Assignment
Your job is to return every line of the listing holding the string "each".

Available data
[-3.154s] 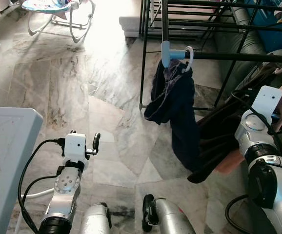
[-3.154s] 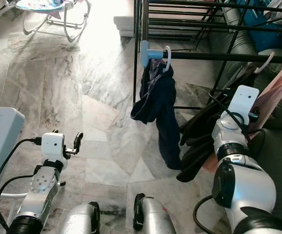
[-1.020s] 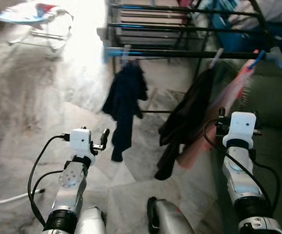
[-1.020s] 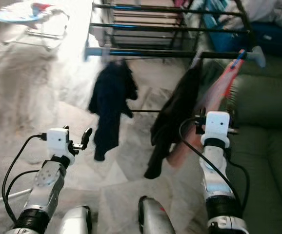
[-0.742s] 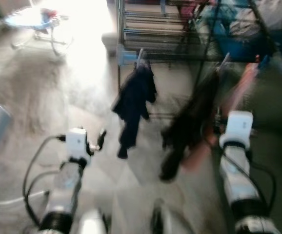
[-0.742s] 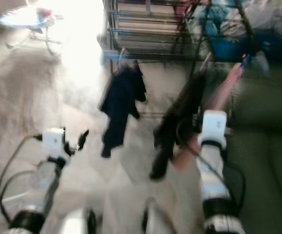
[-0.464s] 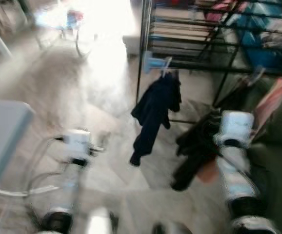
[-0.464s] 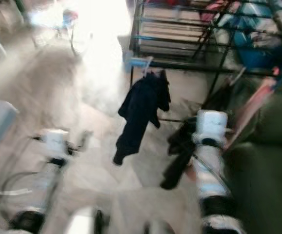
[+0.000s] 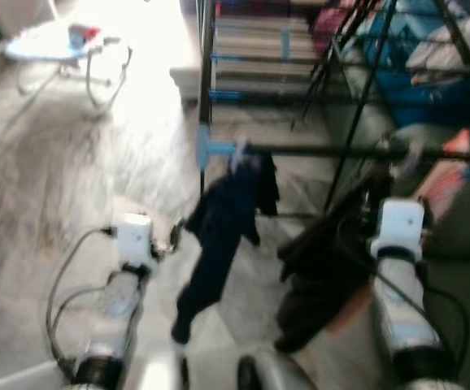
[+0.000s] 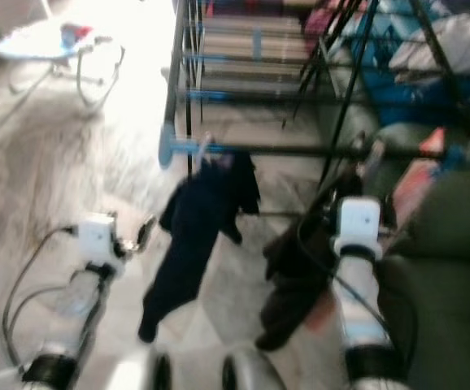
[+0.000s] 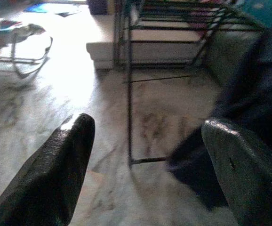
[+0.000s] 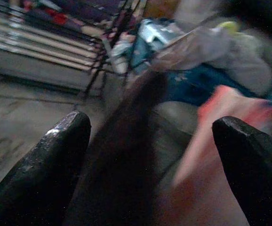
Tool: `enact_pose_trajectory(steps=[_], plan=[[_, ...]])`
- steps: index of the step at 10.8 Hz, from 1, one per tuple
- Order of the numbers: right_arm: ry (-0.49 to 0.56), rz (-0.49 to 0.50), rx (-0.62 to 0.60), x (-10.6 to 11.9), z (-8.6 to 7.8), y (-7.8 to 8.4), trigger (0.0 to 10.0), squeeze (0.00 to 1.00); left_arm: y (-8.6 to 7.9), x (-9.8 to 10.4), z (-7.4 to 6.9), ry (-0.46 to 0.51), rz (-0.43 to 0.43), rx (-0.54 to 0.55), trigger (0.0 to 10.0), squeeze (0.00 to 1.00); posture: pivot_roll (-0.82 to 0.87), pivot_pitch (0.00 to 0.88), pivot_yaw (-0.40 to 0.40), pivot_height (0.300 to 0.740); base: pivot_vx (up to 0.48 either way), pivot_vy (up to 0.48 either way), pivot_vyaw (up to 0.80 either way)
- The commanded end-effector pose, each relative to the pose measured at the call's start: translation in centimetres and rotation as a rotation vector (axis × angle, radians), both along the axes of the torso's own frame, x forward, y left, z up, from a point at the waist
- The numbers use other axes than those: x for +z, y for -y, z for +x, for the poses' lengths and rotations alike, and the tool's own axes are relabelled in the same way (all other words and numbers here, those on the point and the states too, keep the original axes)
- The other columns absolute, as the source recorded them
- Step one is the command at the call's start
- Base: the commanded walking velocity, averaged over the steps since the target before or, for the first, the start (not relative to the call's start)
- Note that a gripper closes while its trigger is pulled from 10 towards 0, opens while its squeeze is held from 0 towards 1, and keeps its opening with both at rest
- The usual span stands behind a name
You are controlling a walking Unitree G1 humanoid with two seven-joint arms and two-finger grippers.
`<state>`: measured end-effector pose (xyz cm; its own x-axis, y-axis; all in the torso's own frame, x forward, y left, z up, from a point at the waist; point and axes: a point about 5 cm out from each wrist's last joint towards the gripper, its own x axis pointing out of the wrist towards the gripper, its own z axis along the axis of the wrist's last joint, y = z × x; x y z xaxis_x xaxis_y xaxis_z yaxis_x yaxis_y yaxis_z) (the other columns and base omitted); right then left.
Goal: Hang hanger
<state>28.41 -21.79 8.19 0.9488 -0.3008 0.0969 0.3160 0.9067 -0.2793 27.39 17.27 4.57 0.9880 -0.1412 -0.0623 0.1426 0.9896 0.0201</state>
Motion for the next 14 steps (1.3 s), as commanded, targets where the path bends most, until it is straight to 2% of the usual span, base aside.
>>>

Result for this exercise
- The commanded end-effector pose, each relative to the pose measured at the call's start: translation in centimetres and rotation as a rotation vector (axis × angle, radians), both along the axes of the torso's own frame, x forward, y left, z up, from a point at the waist
`<state>`: measured end-effector pose (xyz cm; its own x-axis, y-axis; all in the torso's own frame, x forward, y left, z up, from a point at the waist; point and axes: a point about 5 cm out from each wrist's last joint towards the gripper, its own x axis pointing out of the wrist towards the gripper, its own z axis along the axis of the wrist's last joint, y = z × x; x y z xaxis_x xaxis_y xaxis_z yaxis_x yaxis_y yaxis_z) (the other columns and base omitted); right then left.

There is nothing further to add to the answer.